There have been many counter-arguments posed that suggest that these attacks rest on faulty research, that the nature of teaching lends itself to left-leaning politics, that seeking political diversity among faculty members is impractical, etc but not enough attention has been paid, in my view, to the right’s characterization of the student as a helpless victim. These attacks have typically been disguised as a defense of student rights — such as the right to academic freedom, the right to transparency in reporting facts about universities, the right to fairness and balance in courses and curricula, the right to be taught about the greatness of the nation and of Western civilization, the right to exposure to conservative faculty, etc. — but really the assault is on the student.

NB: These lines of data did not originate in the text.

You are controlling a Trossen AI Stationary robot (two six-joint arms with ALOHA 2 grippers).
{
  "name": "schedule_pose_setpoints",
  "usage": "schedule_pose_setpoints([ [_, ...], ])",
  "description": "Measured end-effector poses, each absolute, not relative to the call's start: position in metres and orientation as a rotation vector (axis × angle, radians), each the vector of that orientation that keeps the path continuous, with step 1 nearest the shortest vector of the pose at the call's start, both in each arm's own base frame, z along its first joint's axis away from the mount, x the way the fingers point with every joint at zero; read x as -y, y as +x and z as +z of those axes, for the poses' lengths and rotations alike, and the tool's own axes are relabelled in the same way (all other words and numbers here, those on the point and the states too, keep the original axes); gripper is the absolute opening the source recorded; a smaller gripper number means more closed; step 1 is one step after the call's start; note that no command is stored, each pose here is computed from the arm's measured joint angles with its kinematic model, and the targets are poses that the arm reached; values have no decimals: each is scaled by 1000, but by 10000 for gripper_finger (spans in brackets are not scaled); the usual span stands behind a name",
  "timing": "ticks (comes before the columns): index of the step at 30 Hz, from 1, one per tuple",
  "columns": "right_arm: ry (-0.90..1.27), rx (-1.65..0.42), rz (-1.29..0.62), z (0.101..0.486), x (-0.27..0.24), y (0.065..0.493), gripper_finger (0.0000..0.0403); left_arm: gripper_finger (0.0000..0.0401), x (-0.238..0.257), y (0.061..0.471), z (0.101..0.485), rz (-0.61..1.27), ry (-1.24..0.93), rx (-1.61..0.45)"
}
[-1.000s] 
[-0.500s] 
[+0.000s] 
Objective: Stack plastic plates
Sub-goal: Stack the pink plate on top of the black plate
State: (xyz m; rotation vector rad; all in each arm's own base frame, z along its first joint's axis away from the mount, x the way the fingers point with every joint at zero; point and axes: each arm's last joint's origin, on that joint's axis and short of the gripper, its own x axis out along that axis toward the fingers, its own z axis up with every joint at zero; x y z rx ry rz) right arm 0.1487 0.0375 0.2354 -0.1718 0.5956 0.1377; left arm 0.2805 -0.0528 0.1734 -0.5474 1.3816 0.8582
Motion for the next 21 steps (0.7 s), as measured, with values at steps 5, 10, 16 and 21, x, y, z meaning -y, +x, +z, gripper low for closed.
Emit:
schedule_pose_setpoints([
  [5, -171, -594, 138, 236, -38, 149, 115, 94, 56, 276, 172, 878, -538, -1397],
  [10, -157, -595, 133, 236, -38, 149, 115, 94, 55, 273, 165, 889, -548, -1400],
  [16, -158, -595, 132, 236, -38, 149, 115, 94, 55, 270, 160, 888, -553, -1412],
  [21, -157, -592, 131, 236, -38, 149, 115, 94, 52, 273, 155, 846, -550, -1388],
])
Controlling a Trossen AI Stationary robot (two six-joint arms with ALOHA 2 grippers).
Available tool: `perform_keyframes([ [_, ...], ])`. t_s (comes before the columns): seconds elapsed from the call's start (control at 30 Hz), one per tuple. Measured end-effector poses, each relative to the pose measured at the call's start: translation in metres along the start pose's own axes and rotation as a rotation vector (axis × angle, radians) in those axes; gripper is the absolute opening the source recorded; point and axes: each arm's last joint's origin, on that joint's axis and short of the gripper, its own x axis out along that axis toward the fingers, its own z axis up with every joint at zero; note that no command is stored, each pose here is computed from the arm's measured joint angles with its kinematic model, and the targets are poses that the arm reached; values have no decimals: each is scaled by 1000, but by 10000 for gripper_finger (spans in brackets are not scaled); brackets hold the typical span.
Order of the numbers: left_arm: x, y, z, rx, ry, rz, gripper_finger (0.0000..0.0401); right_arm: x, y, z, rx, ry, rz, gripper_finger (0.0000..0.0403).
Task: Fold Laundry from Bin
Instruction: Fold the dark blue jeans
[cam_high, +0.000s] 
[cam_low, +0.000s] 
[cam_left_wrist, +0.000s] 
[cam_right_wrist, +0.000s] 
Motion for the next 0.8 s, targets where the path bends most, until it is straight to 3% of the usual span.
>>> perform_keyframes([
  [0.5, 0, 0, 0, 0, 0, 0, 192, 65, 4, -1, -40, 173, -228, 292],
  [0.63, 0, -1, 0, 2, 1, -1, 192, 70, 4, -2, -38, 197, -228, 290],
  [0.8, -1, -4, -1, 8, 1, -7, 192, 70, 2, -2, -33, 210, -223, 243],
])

Let me briefly list some of the claims being made by the right regarding the assault on the student:
* Students are victims of indoctrination.
“For some time now, conservatives have watched anxiously as tenured leftists have conducted mind experiments on American campuses, regulating speech and punishing ideas that are politically incorrect.” David Horowitz (The Art of Political War 2000, 73).
* Students have been denied access to conservative faculty.
The “About Campus Watch” site claims that “[t]he Middle East studies professorate is almost monolithically leftist due to a systematic exclusion of those with conservative or even moderately liberal views” (n.p.).
* Student ideas are often discounted by professors, which is a violation of their academic freedom.
“Rather than fostering intellectual diversity-the robust exchange of ideas traditionally viewed as the very essence of a college education-our colleges and universities are increasingly bastions of political correctness, hostile to the free exchange of ideas” (Anne Neal, co-president of the ACTA, Congressional testimony, 2003, n.p.).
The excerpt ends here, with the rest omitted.